# [Task to complete]
Each line below that carries the string "hanger" must appear in the answer.

┏━━

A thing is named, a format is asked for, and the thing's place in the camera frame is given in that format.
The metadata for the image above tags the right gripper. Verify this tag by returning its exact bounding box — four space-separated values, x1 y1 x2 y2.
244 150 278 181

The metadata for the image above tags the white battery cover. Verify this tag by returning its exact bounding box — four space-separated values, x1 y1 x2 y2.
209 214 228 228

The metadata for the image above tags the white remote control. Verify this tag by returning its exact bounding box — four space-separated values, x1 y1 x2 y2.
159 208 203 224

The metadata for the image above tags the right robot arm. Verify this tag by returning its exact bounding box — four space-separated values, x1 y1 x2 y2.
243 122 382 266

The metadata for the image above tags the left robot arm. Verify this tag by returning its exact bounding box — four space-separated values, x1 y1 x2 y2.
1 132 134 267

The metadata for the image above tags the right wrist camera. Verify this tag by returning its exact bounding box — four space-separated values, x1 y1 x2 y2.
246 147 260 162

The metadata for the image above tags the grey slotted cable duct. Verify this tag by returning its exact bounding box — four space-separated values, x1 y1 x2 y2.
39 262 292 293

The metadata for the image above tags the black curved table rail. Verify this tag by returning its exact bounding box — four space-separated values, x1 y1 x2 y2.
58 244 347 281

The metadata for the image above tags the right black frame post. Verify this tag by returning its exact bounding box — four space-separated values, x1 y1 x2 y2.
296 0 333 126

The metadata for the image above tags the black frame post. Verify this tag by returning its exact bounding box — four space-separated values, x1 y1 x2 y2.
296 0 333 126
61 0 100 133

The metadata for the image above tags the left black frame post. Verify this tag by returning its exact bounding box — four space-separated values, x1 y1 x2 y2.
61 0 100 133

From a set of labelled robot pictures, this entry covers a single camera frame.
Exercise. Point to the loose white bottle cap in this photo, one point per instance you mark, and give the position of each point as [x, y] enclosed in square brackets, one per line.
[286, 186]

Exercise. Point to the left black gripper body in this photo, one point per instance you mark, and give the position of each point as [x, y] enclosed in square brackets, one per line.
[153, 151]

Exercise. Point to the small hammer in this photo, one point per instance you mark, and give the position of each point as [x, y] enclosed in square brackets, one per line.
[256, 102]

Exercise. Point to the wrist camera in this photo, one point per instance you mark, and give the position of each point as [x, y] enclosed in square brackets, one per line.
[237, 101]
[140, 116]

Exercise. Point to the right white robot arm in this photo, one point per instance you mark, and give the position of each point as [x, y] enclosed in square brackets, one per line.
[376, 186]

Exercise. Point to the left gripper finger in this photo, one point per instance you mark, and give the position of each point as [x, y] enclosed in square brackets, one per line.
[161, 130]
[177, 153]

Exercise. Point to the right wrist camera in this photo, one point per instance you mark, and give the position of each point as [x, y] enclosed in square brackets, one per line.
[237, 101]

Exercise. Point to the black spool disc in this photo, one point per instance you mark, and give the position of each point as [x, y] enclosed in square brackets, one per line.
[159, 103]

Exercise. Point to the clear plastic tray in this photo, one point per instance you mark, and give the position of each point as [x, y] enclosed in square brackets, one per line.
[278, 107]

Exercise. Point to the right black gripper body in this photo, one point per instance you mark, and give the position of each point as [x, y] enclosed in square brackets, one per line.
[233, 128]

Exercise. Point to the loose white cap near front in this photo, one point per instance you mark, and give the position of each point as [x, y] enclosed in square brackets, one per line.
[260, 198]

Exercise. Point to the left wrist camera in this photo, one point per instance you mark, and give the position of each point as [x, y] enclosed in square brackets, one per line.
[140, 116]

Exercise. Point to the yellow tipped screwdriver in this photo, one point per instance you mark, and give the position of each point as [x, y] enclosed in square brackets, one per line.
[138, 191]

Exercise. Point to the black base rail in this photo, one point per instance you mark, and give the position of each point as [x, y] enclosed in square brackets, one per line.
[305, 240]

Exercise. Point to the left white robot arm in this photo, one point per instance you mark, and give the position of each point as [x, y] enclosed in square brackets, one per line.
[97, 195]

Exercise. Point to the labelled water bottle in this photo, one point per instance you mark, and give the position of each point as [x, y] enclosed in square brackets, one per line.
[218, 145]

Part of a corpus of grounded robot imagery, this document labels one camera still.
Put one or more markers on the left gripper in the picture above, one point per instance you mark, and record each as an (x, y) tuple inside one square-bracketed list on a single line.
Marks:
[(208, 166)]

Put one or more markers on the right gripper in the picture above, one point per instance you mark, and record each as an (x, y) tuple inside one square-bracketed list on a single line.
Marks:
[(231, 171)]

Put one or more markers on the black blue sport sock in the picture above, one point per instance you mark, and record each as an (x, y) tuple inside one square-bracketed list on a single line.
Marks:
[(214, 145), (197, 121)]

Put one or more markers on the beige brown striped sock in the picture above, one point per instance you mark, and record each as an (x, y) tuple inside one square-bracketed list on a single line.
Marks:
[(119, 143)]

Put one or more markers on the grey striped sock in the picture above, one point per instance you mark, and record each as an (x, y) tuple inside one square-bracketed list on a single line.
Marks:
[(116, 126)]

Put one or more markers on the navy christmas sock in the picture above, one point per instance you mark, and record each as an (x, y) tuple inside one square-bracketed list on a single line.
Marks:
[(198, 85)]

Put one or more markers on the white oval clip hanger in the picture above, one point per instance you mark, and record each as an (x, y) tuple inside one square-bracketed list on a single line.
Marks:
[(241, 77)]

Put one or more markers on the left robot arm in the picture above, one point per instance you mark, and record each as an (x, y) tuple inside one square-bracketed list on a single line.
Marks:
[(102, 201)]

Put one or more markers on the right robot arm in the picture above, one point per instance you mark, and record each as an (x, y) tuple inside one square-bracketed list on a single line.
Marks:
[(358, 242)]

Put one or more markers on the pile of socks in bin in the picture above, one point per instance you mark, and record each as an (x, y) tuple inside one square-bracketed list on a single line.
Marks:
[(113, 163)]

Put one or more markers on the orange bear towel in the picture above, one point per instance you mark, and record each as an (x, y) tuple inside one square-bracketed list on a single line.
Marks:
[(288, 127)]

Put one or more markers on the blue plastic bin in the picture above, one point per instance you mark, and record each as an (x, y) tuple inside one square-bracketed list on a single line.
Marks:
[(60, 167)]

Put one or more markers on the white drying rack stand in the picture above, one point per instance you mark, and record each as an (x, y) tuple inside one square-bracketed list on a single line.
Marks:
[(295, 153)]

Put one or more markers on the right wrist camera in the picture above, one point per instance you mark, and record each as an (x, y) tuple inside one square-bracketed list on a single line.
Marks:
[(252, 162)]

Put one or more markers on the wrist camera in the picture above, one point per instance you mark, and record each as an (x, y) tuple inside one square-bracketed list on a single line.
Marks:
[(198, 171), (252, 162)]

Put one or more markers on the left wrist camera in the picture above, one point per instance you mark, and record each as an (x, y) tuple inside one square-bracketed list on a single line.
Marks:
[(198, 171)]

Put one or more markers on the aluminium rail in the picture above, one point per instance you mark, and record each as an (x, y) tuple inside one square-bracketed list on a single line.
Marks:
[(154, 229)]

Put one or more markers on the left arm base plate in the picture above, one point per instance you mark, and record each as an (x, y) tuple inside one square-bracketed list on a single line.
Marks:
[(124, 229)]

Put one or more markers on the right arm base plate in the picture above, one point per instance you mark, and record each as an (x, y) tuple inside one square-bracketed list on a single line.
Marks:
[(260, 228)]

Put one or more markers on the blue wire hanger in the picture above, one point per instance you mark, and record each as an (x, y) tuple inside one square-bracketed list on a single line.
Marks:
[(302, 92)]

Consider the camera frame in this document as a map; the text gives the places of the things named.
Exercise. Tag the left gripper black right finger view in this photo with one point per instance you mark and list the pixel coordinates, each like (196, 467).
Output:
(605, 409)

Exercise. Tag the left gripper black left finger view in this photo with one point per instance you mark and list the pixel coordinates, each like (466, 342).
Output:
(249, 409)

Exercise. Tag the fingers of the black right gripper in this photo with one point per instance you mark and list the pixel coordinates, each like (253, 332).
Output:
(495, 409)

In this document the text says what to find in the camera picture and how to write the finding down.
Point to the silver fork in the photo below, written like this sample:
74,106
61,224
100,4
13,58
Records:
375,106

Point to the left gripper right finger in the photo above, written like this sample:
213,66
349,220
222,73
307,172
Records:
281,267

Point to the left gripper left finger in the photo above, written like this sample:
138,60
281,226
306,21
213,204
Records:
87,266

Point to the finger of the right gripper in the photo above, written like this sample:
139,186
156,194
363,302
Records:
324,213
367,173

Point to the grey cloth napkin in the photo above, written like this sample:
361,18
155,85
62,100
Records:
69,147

┗━━

# [Answer to this task]
Put one or more markers on the white oval clip hanger in the picture above, one point per instance you mark, and record each as an (x, y) tuple inside one square-bracketed list on a single line.
Put one or more markers on the blue wire hanger in the picture above, one point per instance you mark, and record each as an (x, y) tuple inside one square-bracketed list on a single line.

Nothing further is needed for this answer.